O jovem Seixas chegou, convenceu os melhores, assimilou as correntes estilísticas da Europa e venceu como executante e compositor. Barbosa Machado, que o conheceu de muito perto, fala de uma produção excepcional, que se perdeu na sua maioria, certamente devorada pelo terremoto de 1755. Mesmo assim, Carlos Seixas é um dos maiores vultos do período barroco português e um dos mais notáveis na história da música em Portugal. Para além de três significativas composições para orquestra e algumas excelentes peças corais, conhecem-se dele mais de uma centena de sonatas para instrumento de tecla. Algumas dessas sonatas, também chamadas tocatas, parecem adequadas ao órgão; outras, todavia, têm claramente carácter de música para outros teclados. Atribui-se habitualmente esta produção de Seixas ao cravo, instrumento que o jovem compositor deve ter praticado e ensinado na sociedade aristocrática de Lisboa; contudo, o carácter expressivo de algumas daquelas sonatas parece sugerir o clavicórdio ou até o fortepiano, como defende José López-Calo. De resto, as sonatas de Carlos Seixas, longe de dependerem, ou mesmo imitarem, a vasta e preciosa produção de Domenico Scarlatti, apresentam geralmente um estilo personalizado que, acusando de certo modo a tradição organística ibérica, possuem características inovadoras, sobressaindo não apenas o pendor para o estilo galante de muitas delas, mas sobretudo a sua dimensão de sonata em vários andamentos, com a inclusão frequente do minueto”.

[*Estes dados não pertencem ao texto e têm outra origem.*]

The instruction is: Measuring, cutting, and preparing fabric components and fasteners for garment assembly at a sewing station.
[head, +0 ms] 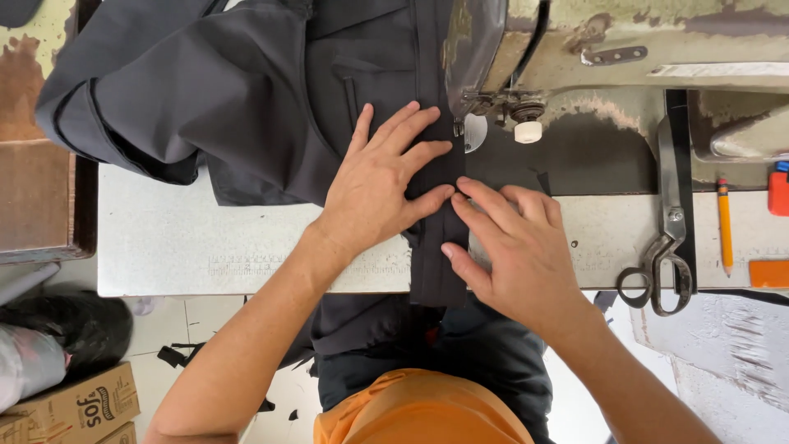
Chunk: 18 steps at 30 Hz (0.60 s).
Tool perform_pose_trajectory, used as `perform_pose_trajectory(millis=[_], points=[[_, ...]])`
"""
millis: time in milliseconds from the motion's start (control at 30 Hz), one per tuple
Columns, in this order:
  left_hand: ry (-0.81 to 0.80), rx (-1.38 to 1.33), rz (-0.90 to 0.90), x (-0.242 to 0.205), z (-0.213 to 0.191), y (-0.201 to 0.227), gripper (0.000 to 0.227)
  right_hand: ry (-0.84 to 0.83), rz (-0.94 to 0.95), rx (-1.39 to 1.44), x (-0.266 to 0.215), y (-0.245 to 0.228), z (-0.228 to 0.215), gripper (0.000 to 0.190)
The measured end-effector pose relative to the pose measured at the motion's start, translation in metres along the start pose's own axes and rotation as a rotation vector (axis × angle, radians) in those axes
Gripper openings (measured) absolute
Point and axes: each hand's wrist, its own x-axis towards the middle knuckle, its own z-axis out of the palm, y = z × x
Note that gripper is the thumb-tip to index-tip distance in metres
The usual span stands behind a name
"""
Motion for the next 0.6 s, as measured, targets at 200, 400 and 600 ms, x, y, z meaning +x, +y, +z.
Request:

Urge a divulgação maior da obra para tecla de Carlos Seixas. Apesar das vaticinadoras palavras de Santiago Kastner em seu livro sobre o compositor (Carlos de Seixas. Coimbra, Coimbra Editora, 1947), o músico conimbricense continua não devidamente visitado em Portugal e no mundo. Escreve Kastner: “Quer a arte de Seixas ser manuseada com afecto e delicadeza. A querençosa bonança, a transparente boniteza desta música pode ser enquadrinhada com o gosto requintado do ‘connaisseur’ ou do provador selecto. Não é, a de Seixas, música para brutamontes, zânganos ou materialistas, outrossim, não pode servir aos que procuram brilho exterior, sensação, ‘thrill’ americano, cascada de sonoridades caleidoscópicas ou arranques emocionais de dionísica veemência. Não ! O mundo seixiano é mais recatado, mais propenso aos matizes pequenos e subtis. Com amor nos devemos aprofundar na frágil e sensível alma deste singular músico, decifrar as suas sonoras configurações, escutar as suas Sonatas, tal qual gozamos a contemplação de ternas miniaturas e preciosas iluminuras. E muita luz e alegria nos dará tamanho cravista, génio à sua maneira. E prestando atenção, saberemos algo acerca da alma musical portuguesa”.
O prezado leitor poderá ouvir, através do YouTube, seis Sonatas de Carlos Seixas que integram o CD em apreço, e a qualidade absoluta da escrita do grande mestre português poderá ser detectada.

In 2004 I recorded in Belgium a double CD entirely dedicated to the keyboard sonatas by Carlos Seixas (1704-1742), the great Portuguese composer born in Coimbra. From this CD I selected 17 sonatas for another CD, sponsored by the Banif Bank and Casa de Portugal in São Paulo. It will be released on 27 October after my recital at the Casa de Portugal. The CD booklet was written by the Portuguese musicologist José Maria Pedrosa Cardoso.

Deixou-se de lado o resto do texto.